Но прежде чем Сузанна успела ответить, случился тот беспримерный в истории скита скандал, который и обнаружил истинные настроения Мелетиева стада. Не обронивший ни слова с самого начала, грузно поднялся с места рябой Филофей, и Увадьеву нетрудно было понять, что этого не переменишь, что с этим придется драться до конца. Он был кузнецом когда-то, но променял на моленье славное свое ремесло, и теперь только большие черные руки его можно еще было уважать в нем. Наверно, он умышленно шел на открытую распрю, потрясая огромной головой и даже в этом, малом, подражая тому неистовому Аввакуму, которого положил как печать в сердце своем.

– В каких трудах помощница-т… во днях аль в нощи? – с хрипотцой спросил он. И все вокруг опять засмеялись резким звуком распиливаемого дерева, а он стоял посреди, как гора среди малых холмов, обдуваемая ветерками. Старики задвигались, пламя закачалось в плошке, как маятник, по бревенчатой стене заскакали угловатые тени – целые вереницы гримасничающих теней.

– Уймись, Филофеюшко, не срами… – только и умел крикнуть Кир хулительному брату.

– Кол, кол сунь в гортань мою, не перестану. – И вытянутый палец, как ружье, наставлял в старинного врага своего, Кира. – Полно блекотать-то! Свету како общенье с тьмой?.. Ты его чаишком поишь, а он, эвон, ржет, аки жребя! – махнул он на Фаворова, который откровенно улыбался на эту внезапную волну страстей. – Ты мне, Кирушко, перстом не грози! Ежедень бей меня святым кулаком да по окаянной шее… и побьешь, и во чрево мне песок насыпешь, и умру… да восстану, да оживу в сотне уст, да опять вопить буду. А опять побьешь, мертвый смердеть стану, псиной тебя задушу…

– Псы-то по естеству смердят, а в тебе дух воняет! – Усталость мешала игумену удерживать долее достоинство власти.

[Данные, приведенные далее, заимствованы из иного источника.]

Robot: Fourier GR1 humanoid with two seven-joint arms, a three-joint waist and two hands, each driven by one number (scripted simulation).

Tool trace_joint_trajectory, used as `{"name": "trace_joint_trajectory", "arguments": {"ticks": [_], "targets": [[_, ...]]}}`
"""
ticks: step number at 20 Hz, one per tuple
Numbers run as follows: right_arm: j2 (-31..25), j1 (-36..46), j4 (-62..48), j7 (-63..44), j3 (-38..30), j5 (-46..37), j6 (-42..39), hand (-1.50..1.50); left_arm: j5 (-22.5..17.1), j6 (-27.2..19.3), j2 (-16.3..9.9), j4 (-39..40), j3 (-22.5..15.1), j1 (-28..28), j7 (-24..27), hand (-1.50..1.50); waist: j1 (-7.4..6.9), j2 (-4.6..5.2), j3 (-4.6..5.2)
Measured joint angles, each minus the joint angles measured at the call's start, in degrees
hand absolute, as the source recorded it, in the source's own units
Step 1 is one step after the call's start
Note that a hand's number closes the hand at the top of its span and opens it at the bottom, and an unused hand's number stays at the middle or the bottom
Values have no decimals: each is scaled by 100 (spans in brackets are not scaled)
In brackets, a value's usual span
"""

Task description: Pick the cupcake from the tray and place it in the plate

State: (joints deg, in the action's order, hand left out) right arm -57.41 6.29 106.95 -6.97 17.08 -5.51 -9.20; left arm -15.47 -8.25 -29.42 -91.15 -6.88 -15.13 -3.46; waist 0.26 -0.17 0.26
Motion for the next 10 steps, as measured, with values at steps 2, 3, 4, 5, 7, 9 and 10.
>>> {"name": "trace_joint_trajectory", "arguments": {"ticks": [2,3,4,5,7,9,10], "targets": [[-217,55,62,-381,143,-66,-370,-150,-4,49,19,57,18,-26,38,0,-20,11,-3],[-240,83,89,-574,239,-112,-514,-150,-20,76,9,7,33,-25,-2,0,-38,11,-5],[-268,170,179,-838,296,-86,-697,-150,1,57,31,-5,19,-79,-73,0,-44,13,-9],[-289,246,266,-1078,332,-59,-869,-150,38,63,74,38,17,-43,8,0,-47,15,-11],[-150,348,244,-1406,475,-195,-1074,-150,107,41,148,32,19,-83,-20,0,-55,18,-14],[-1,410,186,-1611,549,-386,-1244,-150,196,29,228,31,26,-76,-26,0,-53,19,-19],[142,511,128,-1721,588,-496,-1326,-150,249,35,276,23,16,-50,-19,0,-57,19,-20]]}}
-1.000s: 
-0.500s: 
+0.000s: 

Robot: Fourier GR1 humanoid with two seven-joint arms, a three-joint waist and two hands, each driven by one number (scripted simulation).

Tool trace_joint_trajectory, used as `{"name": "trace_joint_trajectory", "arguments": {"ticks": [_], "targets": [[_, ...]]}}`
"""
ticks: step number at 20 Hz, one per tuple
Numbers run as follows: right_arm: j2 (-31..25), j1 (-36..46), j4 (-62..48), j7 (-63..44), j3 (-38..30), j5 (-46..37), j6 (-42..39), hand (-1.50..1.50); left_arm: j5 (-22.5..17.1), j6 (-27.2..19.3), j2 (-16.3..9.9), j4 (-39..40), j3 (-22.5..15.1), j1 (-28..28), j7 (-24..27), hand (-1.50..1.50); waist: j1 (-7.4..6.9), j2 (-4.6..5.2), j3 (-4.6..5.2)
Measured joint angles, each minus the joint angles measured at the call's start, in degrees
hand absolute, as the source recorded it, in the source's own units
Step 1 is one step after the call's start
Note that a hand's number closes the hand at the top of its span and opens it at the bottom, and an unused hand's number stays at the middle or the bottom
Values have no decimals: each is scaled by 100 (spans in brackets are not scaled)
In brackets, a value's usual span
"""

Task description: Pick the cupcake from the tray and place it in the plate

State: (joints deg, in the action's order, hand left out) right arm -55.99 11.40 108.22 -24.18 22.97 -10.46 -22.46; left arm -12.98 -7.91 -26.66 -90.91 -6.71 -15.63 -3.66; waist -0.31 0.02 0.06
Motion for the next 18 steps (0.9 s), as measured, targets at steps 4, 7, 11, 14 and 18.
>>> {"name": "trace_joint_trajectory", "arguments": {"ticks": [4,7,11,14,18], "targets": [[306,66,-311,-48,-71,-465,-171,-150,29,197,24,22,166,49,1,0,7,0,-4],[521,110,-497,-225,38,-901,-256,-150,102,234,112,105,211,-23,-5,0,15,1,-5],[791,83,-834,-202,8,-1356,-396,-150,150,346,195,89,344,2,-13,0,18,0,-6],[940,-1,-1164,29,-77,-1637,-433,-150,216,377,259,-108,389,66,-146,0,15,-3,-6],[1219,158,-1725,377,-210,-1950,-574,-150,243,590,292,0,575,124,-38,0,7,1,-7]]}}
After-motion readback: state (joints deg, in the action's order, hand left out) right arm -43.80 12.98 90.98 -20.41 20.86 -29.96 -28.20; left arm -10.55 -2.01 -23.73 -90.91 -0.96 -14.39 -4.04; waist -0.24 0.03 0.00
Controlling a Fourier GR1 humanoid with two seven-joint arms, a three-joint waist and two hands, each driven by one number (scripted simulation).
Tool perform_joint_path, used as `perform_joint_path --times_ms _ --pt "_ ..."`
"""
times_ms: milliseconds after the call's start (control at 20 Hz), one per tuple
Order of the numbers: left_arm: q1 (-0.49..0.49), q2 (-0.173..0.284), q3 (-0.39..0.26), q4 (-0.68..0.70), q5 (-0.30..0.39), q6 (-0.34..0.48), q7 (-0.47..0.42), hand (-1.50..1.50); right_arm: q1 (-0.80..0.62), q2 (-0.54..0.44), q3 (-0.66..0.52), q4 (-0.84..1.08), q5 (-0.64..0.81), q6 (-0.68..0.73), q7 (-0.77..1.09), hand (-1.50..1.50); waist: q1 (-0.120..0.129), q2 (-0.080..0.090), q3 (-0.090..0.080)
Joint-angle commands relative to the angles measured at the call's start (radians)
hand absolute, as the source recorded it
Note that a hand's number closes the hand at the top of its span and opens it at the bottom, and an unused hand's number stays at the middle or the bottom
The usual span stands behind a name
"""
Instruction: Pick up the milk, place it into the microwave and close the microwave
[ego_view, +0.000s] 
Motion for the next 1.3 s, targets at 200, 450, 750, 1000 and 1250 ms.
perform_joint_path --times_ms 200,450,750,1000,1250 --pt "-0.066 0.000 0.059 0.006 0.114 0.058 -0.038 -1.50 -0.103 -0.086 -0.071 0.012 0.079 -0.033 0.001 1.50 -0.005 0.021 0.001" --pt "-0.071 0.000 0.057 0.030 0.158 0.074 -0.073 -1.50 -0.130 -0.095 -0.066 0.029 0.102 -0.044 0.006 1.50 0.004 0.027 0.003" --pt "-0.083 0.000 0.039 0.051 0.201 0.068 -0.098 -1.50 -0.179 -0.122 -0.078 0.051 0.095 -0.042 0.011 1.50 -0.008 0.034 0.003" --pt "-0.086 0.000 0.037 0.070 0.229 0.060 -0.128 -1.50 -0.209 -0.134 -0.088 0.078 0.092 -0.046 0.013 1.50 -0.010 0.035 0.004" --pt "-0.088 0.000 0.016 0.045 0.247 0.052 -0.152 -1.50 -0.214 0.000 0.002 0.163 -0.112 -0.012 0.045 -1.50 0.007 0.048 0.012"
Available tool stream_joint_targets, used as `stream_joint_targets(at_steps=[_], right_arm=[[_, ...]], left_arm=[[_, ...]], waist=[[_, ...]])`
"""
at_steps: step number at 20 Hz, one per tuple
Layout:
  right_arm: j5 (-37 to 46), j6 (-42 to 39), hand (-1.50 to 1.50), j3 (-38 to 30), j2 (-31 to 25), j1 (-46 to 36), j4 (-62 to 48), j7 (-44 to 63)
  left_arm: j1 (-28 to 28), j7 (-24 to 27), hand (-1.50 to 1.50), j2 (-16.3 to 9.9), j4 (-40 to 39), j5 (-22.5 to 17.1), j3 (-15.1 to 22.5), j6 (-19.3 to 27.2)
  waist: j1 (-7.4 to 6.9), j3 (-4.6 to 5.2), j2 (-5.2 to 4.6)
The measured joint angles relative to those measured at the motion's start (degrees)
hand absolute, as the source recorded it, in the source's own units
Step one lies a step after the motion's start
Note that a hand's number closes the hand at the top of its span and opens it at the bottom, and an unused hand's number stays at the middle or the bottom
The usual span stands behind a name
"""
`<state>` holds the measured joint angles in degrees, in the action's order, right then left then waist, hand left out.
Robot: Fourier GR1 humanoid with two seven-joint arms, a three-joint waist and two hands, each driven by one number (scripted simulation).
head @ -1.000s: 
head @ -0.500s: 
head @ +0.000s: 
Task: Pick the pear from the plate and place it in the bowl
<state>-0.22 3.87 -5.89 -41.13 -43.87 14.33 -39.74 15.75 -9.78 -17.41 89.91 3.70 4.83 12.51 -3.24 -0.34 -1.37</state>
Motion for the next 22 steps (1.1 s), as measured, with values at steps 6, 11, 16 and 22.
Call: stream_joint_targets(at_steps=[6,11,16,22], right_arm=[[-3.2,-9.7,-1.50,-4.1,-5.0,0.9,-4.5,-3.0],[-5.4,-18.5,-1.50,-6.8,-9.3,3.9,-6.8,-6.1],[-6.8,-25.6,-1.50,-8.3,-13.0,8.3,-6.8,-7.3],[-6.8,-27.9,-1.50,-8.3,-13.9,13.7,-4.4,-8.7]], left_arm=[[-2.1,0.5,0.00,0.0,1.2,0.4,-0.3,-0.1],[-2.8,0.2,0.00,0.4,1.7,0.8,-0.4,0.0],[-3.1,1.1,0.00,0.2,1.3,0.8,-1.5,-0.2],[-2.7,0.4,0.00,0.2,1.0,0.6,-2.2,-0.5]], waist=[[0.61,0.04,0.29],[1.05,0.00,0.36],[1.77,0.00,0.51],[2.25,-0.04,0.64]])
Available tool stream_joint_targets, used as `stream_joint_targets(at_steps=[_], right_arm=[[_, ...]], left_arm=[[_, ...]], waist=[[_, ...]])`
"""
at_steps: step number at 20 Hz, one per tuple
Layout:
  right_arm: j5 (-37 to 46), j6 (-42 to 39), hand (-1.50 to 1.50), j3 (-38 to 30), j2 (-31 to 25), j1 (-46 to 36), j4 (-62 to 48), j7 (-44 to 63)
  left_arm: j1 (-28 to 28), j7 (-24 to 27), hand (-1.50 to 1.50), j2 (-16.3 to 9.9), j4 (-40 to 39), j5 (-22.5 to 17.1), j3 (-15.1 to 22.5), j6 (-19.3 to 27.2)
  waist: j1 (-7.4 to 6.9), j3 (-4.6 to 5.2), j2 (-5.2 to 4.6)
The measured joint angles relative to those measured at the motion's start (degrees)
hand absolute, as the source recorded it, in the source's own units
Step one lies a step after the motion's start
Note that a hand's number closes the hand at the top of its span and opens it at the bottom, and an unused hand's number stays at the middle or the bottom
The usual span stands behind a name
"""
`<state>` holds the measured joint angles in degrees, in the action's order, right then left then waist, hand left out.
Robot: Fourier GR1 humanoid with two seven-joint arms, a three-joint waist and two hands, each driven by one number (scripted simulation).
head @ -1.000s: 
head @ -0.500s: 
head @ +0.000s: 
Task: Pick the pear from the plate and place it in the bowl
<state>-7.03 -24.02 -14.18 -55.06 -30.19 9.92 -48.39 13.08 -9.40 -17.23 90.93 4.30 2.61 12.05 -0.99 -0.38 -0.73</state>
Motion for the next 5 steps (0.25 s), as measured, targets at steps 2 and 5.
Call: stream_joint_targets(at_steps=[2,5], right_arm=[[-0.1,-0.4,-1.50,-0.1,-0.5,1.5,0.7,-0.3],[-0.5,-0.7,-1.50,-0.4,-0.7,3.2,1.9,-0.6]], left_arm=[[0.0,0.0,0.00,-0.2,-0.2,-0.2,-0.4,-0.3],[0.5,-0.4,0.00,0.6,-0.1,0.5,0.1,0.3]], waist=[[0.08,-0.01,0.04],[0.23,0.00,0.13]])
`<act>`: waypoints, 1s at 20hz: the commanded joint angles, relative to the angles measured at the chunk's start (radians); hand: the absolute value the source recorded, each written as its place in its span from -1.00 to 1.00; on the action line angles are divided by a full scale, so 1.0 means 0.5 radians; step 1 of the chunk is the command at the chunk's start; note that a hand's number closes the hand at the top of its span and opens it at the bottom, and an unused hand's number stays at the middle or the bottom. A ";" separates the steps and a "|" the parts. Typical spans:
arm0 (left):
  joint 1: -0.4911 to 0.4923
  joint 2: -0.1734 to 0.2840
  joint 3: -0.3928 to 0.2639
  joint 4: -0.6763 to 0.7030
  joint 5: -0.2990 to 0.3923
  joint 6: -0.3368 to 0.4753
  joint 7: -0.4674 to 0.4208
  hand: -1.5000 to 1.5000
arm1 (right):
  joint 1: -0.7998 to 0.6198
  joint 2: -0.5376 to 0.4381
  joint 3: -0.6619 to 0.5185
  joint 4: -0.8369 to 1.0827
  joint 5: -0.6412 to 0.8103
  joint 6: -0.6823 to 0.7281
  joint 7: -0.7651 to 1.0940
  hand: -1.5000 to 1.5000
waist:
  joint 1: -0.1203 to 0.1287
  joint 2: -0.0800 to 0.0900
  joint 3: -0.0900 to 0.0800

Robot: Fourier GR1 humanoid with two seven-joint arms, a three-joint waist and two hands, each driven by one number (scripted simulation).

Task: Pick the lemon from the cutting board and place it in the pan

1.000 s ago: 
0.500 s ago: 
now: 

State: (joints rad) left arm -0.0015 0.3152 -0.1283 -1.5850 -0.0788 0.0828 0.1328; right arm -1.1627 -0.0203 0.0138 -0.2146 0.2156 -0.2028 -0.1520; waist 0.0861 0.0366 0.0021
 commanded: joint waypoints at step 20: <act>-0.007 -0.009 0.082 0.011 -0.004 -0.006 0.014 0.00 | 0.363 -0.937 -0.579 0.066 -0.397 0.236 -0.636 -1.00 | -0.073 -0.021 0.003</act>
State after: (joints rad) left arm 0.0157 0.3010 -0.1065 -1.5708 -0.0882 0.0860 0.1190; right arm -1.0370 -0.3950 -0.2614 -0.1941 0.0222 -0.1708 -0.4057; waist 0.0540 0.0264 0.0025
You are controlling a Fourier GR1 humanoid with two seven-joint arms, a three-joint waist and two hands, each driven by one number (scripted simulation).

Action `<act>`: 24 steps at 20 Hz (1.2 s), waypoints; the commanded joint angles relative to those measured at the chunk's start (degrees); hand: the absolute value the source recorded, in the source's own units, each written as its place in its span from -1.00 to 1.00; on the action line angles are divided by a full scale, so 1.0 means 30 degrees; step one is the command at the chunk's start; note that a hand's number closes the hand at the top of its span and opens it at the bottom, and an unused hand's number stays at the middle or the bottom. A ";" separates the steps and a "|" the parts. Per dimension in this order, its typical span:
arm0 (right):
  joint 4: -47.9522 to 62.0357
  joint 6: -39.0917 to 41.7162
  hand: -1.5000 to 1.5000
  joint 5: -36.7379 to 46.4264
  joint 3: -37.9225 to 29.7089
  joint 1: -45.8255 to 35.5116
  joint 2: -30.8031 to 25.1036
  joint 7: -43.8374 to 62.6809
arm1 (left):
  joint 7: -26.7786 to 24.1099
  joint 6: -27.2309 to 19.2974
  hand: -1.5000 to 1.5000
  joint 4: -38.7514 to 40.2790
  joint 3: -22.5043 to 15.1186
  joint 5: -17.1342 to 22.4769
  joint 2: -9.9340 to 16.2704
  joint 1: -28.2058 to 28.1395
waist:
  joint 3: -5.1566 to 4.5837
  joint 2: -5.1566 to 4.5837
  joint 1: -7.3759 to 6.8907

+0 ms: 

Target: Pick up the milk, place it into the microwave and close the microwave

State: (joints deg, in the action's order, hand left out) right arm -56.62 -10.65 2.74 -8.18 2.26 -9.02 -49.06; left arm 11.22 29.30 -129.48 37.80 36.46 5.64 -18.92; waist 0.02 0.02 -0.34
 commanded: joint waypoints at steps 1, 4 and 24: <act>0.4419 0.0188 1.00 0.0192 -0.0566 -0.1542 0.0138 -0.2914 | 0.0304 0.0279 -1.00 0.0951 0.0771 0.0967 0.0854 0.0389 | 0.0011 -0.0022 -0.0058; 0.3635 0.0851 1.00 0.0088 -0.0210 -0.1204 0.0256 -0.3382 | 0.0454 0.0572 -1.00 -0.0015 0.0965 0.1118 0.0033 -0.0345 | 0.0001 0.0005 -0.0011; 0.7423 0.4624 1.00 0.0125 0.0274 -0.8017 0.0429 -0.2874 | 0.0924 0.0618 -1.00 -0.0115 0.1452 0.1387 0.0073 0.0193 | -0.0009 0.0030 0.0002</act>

– Пес есмь солнца моего, лаю, поколе жив… хвостом обижен, ино и хвостом бы вилял. В Соловецки-те времена, бывало, наедут, башку отмахнут, да и отпустят, а ноне душу самую в тиски смятения смертного закрутят. А в конечный день, как тряхнется земля и колынется небо, утерявшее цвет свой, разумы-т людские ровно тыквы лопаться почнут… заревет труба, на гору положена… тоды я тебя вопрошу, Кирушко, старого балдака: хде был?.. Летучие самокаты бегли, пену да пал из железных морд пущали, драконы со змейчихами в обнимку шли пить сок людского сердца, потребный вышнему, а ты им сединкой своей путь разметал? Эх, метла-метелка; балы, машкарады, смрад их тебя прельстил? Танцуй, танцуй под ихнюю свирель!..

Так, брызгаясь и грохоча, он громил тот, уже отошедший век, останком которого был сам. Подземным чутьем мужика он угадывал, что великий бунт людской несет ему еще неслыханное посрамленье. Легче было воображать мир по-прежнему каменной залой, где при догорающих солнцах кружатся обезумевшие пары и сидит розовый овеществленный блуд. Этот мир сжигал и Увадьев и вместе с Филофеем плясал бы на развалинах его, если б только при разрушенье уцелел сам Филофей. Предчувствуя это, оттого-то и грозил Филофей, что всех их отставят от насиженного места, оттого и избивал словесным бичом кроткое обреченное стадо.

– Рассеемся тогда, – сказал слепой Аза в тишине всеобщего испуга. – Кость в поле лежит, много ли ей надо? И ветерком обдует, и дождик вымоет, и солнышко погреет… А может, хороших людей обижаешь?